With the support of a national environmental label identifying greener products, good collaboration among green purchasing professionals and extensive environmental purchasing policies, Canadian government purchasers have a lot to teach the rest of the world about integrating environmental and social considerations into the purchasing process.
Early Canadian federal focus
Canadian government purchasers at the federal, provincial and local levels have been promoting greener purchasing since the 1980s. Recognizing the connection between environmental challenges and purchasing decisions, former Canadian Prime Minister Brian Mulroney made green purchasing a national priority at a June 1988 global warming conference in Toronto.
At the event, Mulroney announced the creation of his "Environmentally-Friendly Goods Campaign." The central focus of the campaign was creation of a national environmental label to make it easier for consumers and government purchasers to identify and buy more environmentally preferable products. Making it easier to buy greener products would increase demand for those products, thereby reducing the adverse environmental impacts of their manufacture.
A few weeks later, Environment Canada, the Canadian equivalent of the U.S. Environmental Protection Agency, launched the EcoLogo program. Modeled after the German Blue Angel program created in 1978, EcoLogo became North America's first environmental leadership standard certification and labeling program.
Like its German counterpart, EcoLogo is an environmental label awarded to goods and services that meet a tough environmental standard. Consumers can look for products bearing the EcoLogo certification mark, and government purchasers can require that products be EcoLogo-certified.
Like the German Blue Angel, Green Seal and other legitimate environmental labels, EcoLogo standards are developed in an open, consensus-based process and are designed so that only the top 20 percent of offerings in a given product or service category can meet the standard. The EcoLogo standards are based on an examination of the environmental impacts that occur throughout a product's life cycle from the impacts of the raw materials, the manufacturing, distribution, use and disposal of the products.
After a product or service passes an independent audit to confirm it meets the EcoLogo standard and pays a licensing fee to support the program, the product can use the EcoLogo certification to promote its environmental superiority.
Canadian government purchasers rely extensively on EcoLogo certification to identify more environmentally preferable products. Contracts for cleaning products, paints, copiers, electricity, and more than 100 other products routinely require EcoLogo certification.
While originally launched in Canada, EcoLogo is used by purchasers throughout North America.

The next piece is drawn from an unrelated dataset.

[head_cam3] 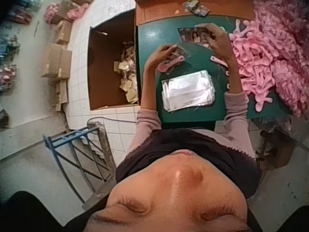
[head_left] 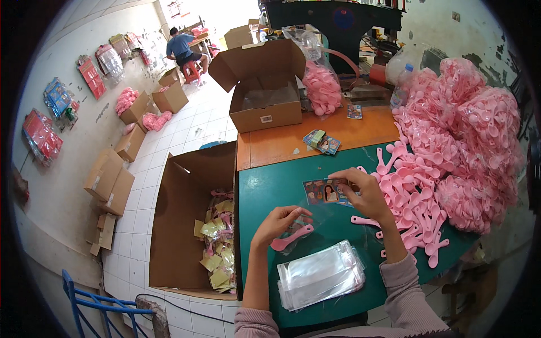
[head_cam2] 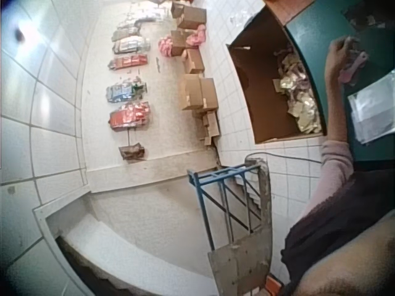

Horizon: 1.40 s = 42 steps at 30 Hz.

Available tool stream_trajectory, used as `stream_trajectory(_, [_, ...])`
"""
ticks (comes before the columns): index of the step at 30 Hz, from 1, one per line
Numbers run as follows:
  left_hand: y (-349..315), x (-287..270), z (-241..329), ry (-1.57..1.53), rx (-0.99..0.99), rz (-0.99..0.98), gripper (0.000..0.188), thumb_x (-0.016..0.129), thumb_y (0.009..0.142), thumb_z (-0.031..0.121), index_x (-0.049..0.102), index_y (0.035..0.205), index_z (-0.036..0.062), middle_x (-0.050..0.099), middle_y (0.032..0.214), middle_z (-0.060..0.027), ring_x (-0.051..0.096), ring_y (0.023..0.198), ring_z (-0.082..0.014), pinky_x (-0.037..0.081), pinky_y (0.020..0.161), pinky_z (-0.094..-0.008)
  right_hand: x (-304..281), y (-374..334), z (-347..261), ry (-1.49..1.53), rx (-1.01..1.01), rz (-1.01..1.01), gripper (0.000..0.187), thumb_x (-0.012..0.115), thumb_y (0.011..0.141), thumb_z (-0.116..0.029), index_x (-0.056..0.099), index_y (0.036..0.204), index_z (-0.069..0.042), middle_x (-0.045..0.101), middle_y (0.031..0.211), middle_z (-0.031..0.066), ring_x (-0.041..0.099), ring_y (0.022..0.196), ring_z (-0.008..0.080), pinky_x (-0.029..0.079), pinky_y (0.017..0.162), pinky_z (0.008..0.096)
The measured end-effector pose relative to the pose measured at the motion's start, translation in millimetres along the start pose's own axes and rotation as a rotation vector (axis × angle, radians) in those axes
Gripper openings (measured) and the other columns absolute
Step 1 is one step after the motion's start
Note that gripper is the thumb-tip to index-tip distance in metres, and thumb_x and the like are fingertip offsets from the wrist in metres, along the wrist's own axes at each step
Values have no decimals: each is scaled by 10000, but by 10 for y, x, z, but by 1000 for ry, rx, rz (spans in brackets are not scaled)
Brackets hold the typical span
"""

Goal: The person packs plastic spoons and printed cards into clear plastic bags by hand and drops the packaged bags into a cardboard box.

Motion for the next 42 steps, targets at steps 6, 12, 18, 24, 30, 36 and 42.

Toronto: Green procurement pioneer
Under the leadership of Lou Pagano, Toronto's director of purchasing and materials management, and others, Toronto has long managed one of North America's premier green purchasing programs. Like similar programs, Toronto began with a focus on recycled paper and other recycled-content products in the mid-1980s. As the purchasing managers learned more about the environmental impacts of their purchasing decisions, however, they began expanding their focus beyond a narrow focus on recycled content to include additional environmental considerations.
Toronto strives to examine multiple environmental considerations as part of every purchase. More than 90 percent of the copy paper it purchases (236.8 million sheets), for example, contains recycled content. The copy paper is also certified to EcoLogo CCD-77, which addresses paper mill efficiencies, bleaching methodologies and other environmental factors in addition to recycled content.
According to Lou Pagano, other recent green purchasing focus areas include:
- Alternatively fueled vehicles
- Asphalt containing 20% recycled asphalt
- Envelopes certified to EcoLogo CCD-80
- Fuel- and water-efficient street sweepers
- Green electricity (at least 25% of electricity purchases)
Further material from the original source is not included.